Le temps de la pellicule

On a employé une pellicule utilisée par les particuliers avant l´arrivée de la vidéo et qui n´existe plus aujourd'hui : un format Super 8 appelé Kodachrome 40 Asa. Ce type de pellicule permet un décalage temporel, il crée de la nostalgie, de l´émotion. Il y a le temps du passé. Ce sont ces images fugaces de bonheur, le temps de la sensation, de ce qui est révolu. Et puis il y a aussi le temps présent avec le lieutenant de police. C´est le temps impartial, le temps inacceptable aussi. Les deux ne fonctionnent pas du tout de concert au début. Le spectateur doit mener sa propre enquête à l´intérieur du film. Il peut nouer des liens entre les personnages qui apparaissent à l´image, peu à peu. Jusqu'à ce que l´image et le son se rejoignent, lors de la lecture de la lettre. Les images Super 8 permettent de dilater le temps. Le film semble appartenir à un passé très lointain, sans rapport avec la mort de Jean Galto. Et pourtant il y a un rapport.
Ce « et pourtant il y a un rapport » est terrifiant, je trouve.

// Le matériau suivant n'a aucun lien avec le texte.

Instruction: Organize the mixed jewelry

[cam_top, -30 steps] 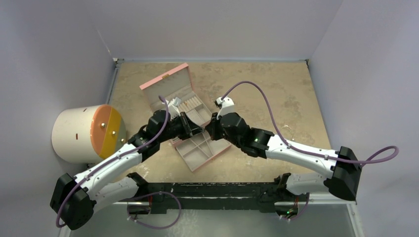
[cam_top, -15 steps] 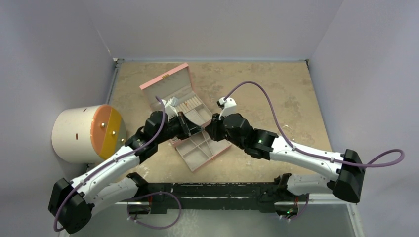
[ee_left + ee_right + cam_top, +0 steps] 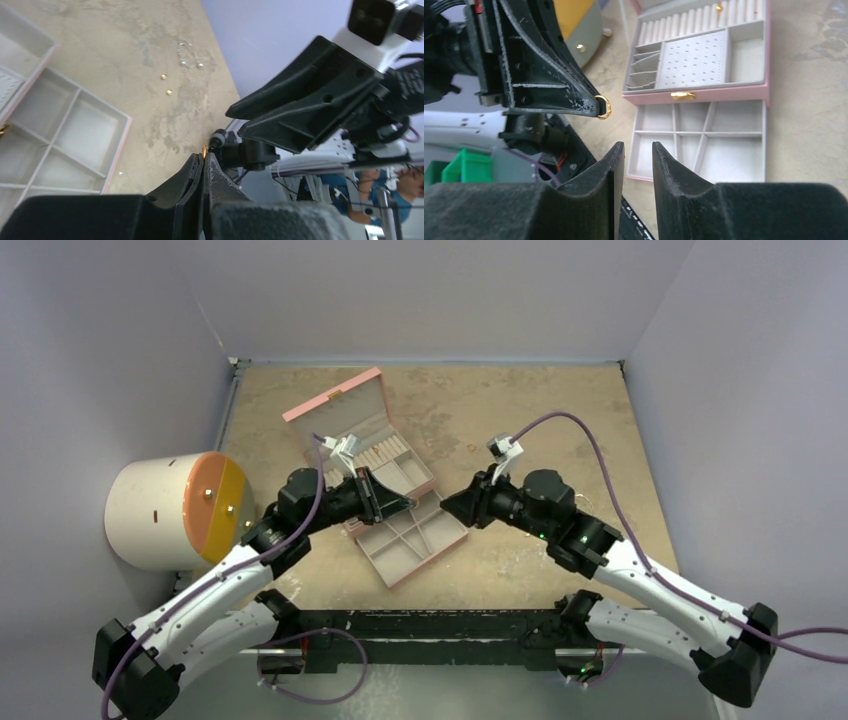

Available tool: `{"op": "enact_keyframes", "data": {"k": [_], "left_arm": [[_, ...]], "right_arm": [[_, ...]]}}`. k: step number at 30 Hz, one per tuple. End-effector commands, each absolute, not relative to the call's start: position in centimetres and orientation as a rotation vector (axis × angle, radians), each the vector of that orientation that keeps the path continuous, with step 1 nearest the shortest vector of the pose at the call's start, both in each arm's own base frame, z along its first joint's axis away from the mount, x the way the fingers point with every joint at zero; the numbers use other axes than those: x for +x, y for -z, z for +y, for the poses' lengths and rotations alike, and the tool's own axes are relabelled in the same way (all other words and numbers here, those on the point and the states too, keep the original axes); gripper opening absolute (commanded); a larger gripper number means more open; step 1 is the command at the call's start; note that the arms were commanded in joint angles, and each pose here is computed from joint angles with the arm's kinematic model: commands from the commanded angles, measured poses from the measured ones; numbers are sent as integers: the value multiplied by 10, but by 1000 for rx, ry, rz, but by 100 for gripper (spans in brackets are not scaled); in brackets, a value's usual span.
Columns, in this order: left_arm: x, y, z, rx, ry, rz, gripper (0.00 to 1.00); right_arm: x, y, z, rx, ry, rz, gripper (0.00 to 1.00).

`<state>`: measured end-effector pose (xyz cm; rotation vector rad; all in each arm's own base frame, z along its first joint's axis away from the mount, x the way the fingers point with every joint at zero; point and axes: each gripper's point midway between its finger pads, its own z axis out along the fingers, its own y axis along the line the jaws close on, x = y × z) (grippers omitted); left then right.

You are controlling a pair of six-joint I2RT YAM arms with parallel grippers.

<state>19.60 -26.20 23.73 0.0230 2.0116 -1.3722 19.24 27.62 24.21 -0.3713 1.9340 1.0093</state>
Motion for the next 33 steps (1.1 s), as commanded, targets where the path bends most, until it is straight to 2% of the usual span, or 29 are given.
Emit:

Il crée un vide, une incompréhension. À partir de là, on reconstitue le puzzle.


Remerciements à l’association Clair Obscur et au producteur Mille et une. Films.

Olivier Hems

Né en 1967, Olivier Hems se définit comme un réalisateur autodidacte. Après une expérience de journaliste, notamment à Ouest France, il est entré dans le monde du cinéma comme assistant-décorateur d'un film de Jacques Rivette. Un atelier de réalisation avec des adolescents à La Courneuve en 1999 l'a décidé à passer rapidement à la réalisation. Avant Nous, il s'est déjà intéressé au thème de la solitude dans ses premiers films. Si loin du crime (2005) est un essai documentaire dans lequel il revient sur un drame personnel : l'incarcération de son ami d'enfance suite à un crime. Résistance aux tremblements (2006), sélectionné dans de très nombreux festivals internationaux, met en scène une vieille femme (Esther Gorintin), qui vit seule avec ses souvenirs. Nous (2008) a reçu le Prix spécial du jury au festival de Los Angeles (Col-Coa) ainsi que le prix de la meilleure fiction à l'Alternativa Festival du cinéma indépendant de Barcelone.